When scaling IT systems, "divide and conquer" is the tried and true approach. In the world of databases, that means sharding or partitioning data.

Sharding has been standard practice as long as databases have existed. But as new data-generating data volumes soar into the terabytes, it's becoming increasingly unsustainable to shard and reshard manually. In fact, the pain of manually sharding and resharding large data sets could be one of the most important factors driving database migrations to database systems that can scale both vertically and horizontally by scaling out and scaling in automatically in 2024.

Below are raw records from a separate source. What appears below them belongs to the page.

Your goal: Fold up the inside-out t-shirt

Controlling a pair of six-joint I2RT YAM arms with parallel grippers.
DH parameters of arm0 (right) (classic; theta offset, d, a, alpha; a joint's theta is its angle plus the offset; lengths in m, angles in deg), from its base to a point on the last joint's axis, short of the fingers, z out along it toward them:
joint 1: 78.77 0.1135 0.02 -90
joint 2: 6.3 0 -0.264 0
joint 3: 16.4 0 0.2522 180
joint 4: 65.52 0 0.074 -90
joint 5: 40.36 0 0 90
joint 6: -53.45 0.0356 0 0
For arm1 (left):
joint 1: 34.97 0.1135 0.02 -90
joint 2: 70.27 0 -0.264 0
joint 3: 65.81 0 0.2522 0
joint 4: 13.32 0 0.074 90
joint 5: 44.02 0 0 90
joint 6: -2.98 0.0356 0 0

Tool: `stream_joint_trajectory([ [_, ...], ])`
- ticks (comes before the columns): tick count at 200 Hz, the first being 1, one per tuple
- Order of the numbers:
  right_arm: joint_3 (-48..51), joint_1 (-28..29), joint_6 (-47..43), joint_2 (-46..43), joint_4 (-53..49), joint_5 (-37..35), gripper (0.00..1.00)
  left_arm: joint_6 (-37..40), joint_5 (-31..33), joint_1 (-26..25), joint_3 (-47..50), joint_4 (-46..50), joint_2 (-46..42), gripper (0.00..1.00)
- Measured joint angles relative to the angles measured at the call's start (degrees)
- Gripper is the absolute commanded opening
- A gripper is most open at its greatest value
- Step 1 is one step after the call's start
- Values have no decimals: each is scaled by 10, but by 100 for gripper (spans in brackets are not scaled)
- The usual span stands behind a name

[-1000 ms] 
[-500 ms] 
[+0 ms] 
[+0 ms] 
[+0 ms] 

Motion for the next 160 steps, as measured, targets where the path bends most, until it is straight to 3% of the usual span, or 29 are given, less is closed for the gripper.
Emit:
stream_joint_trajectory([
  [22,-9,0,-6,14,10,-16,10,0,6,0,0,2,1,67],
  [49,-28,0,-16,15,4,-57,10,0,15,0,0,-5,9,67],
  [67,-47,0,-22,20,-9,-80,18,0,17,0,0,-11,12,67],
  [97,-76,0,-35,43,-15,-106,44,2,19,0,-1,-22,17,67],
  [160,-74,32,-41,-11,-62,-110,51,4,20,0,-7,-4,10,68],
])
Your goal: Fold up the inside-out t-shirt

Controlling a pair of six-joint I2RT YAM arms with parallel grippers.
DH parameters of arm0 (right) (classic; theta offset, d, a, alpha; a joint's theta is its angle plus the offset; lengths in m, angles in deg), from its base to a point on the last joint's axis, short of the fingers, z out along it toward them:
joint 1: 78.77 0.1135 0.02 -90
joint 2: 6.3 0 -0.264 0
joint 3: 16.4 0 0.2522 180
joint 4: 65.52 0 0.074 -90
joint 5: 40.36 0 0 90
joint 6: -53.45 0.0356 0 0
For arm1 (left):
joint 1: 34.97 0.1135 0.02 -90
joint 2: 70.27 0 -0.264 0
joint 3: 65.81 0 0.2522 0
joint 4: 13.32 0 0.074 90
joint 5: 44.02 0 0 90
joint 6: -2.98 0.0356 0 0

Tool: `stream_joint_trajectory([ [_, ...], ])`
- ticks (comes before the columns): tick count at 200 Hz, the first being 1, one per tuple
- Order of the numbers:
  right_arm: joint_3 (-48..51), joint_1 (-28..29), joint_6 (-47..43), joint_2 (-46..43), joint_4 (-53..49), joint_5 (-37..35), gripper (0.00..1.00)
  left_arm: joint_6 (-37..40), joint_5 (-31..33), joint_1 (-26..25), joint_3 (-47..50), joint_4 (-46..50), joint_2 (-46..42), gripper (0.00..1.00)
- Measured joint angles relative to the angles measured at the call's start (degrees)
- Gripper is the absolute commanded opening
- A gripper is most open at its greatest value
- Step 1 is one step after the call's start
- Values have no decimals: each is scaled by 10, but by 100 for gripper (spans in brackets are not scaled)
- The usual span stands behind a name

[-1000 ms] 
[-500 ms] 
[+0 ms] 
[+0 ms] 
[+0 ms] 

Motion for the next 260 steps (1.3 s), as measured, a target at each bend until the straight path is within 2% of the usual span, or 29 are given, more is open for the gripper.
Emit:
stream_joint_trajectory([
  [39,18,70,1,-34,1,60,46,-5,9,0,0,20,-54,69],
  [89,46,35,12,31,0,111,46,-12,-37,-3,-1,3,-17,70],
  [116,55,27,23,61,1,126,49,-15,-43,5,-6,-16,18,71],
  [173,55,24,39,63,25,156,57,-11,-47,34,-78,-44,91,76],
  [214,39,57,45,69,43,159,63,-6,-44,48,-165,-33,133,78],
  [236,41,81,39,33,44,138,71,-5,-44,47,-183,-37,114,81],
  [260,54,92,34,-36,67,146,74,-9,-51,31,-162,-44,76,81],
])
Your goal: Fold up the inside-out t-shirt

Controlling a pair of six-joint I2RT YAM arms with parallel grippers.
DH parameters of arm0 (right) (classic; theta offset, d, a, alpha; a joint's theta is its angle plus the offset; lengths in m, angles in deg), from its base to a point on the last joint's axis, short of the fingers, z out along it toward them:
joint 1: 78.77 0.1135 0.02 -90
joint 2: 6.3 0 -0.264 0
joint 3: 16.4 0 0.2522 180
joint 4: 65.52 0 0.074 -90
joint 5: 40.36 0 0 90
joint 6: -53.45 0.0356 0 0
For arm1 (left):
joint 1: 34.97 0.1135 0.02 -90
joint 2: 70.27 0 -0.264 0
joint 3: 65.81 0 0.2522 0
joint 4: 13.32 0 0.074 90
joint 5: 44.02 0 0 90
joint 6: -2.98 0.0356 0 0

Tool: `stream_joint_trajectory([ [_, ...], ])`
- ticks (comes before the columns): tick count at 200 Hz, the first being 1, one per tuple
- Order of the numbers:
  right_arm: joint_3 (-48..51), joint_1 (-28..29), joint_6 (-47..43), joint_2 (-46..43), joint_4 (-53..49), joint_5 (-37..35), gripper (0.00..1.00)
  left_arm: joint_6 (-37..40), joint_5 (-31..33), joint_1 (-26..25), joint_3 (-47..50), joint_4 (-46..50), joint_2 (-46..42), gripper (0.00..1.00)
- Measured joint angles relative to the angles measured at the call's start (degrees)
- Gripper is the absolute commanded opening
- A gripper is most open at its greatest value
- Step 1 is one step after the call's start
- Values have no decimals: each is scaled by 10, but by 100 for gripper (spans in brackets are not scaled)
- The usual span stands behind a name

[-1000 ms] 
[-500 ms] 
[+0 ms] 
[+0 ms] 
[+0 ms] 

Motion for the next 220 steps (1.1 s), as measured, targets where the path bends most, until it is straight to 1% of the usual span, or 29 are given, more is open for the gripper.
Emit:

The idea behind sharding is simple enough. As a database grows, it requires more storage and compute. Sharding divides the database into discrete segments ("shards") of data and dedicates discrete resources (e.g. servers, storage) to each shard. Typically this process is done manually. IT staffers decide where each shard will live, procure the necessary hardware and transfer the shards to the new topology. 

You can probably see the issue. The larger the database, the more complicated the sharding project. Resharding a small database is manageable. Resharding a 10TB or larger table is a nightmare. This is a moment when all sorts of Internet-of-Things devices are coming online, OLTP systems are running at staggering scale and growing every year. Databases at midsize enterprises now commonly reach terabyte scale. In many of those cases, manual sharding just doesn't make sense anymore. The cost to store all this data is also growing. According to anecdotal reports only 15% of data is "hot," meaning required for online operations. The implication is that "cold" data can be stored on a cheaper medium. This has created a requirement for disaggregated storage where hot data is stored on faster but more expensive media, and cold data on slower but cheaper storage. Users expect such storage disaggregation to be done automatically. Sharding the data automatically makes this much easier to implement.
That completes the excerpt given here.